* _ACTIVITY_
All that is needed is each line of the entries holding the word "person", copied as it stands.

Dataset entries
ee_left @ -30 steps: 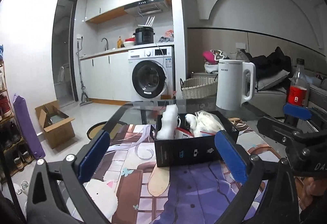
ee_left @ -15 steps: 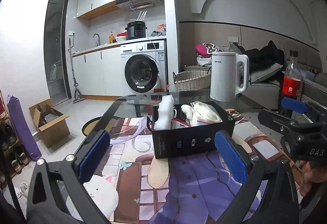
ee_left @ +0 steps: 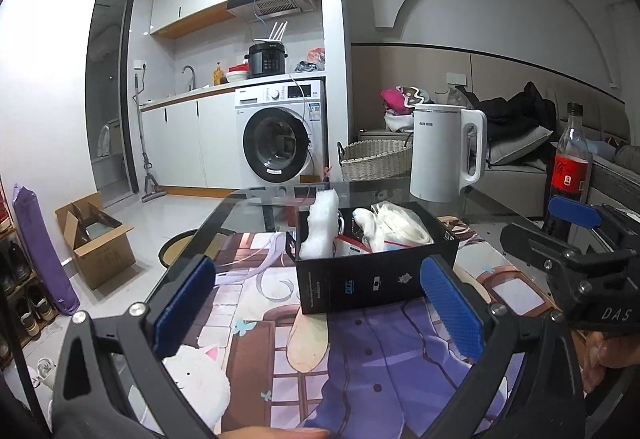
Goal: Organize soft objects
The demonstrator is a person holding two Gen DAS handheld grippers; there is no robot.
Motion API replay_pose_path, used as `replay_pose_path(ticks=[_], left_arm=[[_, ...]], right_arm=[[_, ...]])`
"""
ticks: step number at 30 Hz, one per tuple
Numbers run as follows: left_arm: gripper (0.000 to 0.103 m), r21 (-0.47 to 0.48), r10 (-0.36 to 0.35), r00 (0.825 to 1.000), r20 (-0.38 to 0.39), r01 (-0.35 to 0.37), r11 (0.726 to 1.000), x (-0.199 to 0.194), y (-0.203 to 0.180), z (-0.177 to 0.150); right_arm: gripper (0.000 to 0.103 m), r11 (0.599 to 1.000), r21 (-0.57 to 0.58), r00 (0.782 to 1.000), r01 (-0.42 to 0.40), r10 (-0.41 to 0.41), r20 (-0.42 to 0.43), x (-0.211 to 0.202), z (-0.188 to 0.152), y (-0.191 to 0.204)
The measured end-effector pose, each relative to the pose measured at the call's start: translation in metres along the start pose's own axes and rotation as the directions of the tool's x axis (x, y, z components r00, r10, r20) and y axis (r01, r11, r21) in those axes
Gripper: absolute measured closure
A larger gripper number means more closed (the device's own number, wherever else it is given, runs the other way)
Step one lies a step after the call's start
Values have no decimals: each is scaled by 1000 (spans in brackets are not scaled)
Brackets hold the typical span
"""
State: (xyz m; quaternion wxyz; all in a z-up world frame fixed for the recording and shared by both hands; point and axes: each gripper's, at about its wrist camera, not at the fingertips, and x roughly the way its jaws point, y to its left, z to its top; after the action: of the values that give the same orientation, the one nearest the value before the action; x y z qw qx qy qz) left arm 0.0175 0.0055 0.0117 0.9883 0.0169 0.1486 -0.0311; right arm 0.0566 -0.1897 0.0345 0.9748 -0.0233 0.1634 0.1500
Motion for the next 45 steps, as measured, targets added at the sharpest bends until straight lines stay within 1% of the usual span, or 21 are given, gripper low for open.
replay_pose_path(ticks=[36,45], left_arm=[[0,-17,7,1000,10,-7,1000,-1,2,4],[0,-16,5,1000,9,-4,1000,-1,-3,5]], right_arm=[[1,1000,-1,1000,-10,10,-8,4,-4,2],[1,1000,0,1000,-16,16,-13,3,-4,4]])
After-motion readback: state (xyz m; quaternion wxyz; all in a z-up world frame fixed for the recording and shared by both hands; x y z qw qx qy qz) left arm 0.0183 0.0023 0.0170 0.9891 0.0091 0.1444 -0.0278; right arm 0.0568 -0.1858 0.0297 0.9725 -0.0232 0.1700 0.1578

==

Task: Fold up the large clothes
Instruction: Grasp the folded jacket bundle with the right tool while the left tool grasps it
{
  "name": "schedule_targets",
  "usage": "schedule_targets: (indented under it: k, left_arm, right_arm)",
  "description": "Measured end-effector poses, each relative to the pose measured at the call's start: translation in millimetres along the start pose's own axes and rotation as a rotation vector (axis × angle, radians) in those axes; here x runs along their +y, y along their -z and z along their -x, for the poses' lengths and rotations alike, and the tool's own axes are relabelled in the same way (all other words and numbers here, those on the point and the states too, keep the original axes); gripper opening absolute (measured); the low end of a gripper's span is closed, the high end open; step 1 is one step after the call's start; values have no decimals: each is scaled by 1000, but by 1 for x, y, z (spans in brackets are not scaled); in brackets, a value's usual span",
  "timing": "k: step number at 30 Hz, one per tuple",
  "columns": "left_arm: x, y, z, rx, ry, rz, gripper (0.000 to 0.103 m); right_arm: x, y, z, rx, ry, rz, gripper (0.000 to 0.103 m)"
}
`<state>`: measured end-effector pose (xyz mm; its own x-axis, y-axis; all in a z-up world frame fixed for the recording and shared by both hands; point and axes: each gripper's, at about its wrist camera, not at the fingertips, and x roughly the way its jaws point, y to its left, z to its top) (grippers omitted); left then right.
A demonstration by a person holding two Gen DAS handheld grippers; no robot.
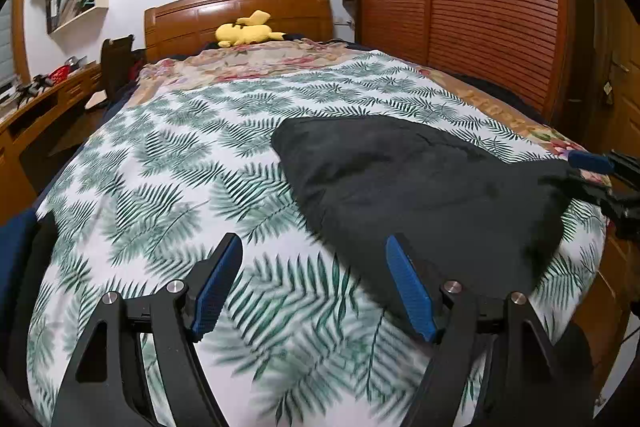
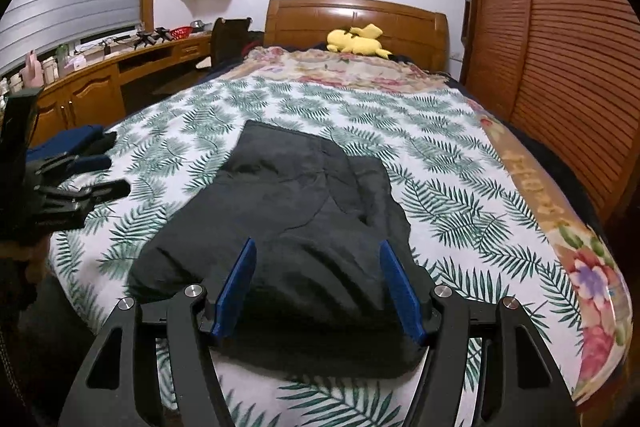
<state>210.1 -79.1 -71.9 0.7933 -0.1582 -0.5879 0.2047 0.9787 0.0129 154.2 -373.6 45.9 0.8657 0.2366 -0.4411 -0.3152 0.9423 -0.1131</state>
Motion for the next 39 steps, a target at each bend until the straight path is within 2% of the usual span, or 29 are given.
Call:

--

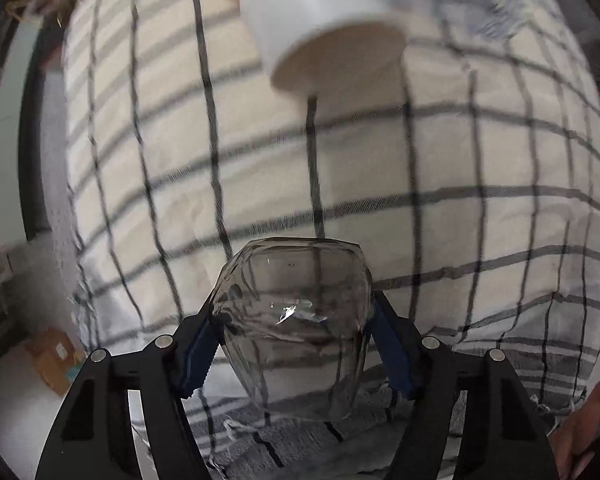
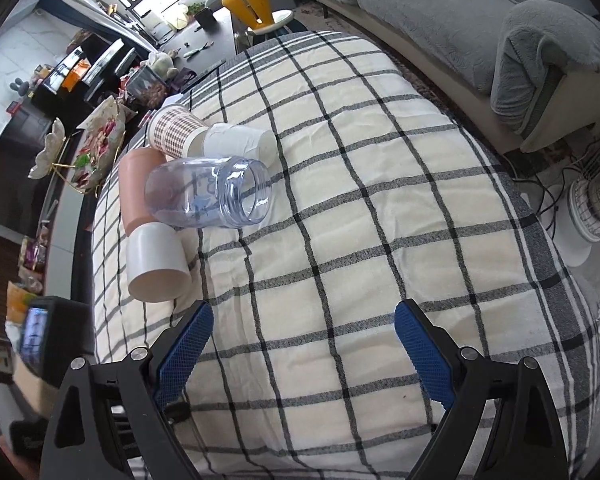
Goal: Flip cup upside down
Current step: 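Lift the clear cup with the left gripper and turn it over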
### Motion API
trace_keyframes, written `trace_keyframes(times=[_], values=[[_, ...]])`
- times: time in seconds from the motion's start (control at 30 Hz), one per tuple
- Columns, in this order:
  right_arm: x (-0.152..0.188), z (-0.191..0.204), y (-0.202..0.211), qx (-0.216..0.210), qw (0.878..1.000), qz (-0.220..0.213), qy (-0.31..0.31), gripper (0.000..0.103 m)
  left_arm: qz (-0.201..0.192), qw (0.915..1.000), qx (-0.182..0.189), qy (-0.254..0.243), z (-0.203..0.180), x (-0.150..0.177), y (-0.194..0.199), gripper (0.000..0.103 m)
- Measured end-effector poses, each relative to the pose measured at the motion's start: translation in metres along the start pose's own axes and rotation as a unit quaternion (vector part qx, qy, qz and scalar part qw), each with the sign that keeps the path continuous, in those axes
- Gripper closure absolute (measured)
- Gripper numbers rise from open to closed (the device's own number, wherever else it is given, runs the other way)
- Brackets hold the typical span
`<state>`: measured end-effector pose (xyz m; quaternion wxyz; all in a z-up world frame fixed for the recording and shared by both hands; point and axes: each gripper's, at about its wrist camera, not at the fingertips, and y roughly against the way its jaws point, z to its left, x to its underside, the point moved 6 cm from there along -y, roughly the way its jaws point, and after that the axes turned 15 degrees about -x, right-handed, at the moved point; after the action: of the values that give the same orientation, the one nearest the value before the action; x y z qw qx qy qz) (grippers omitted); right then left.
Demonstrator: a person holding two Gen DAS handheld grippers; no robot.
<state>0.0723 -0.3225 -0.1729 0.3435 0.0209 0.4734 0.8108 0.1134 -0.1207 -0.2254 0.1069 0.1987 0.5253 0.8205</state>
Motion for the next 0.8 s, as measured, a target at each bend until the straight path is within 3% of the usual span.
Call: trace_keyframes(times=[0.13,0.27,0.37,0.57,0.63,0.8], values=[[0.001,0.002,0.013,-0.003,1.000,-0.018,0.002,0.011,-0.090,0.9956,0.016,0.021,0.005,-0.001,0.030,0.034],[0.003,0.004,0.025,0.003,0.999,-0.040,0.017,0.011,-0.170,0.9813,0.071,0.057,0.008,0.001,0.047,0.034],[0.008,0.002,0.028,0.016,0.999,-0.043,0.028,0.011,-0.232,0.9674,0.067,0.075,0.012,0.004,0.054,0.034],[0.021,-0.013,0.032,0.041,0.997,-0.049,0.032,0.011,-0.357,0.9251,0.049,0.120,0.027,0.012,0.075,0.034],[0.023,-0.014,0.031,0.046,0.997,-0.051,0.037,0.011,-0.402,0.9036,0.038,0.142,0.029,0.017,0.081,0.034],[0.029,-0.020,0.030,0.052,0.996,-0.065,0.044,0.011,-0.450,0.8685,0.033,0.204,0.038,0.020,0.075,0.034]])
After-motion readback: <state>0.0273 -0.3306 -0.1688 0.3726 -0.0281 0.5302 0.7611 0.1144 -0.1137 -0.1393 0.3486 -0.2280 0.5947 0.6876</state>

* _TASK ANSWER_
The demonstrator is a person holding two Gen DAS handheld grippers; there is no robot.
A demonstration by a person holding two Gen DAS handheld grippers; no robot.
Demonstrator: a person holding two Gen DAS handheld grippers; no robot.

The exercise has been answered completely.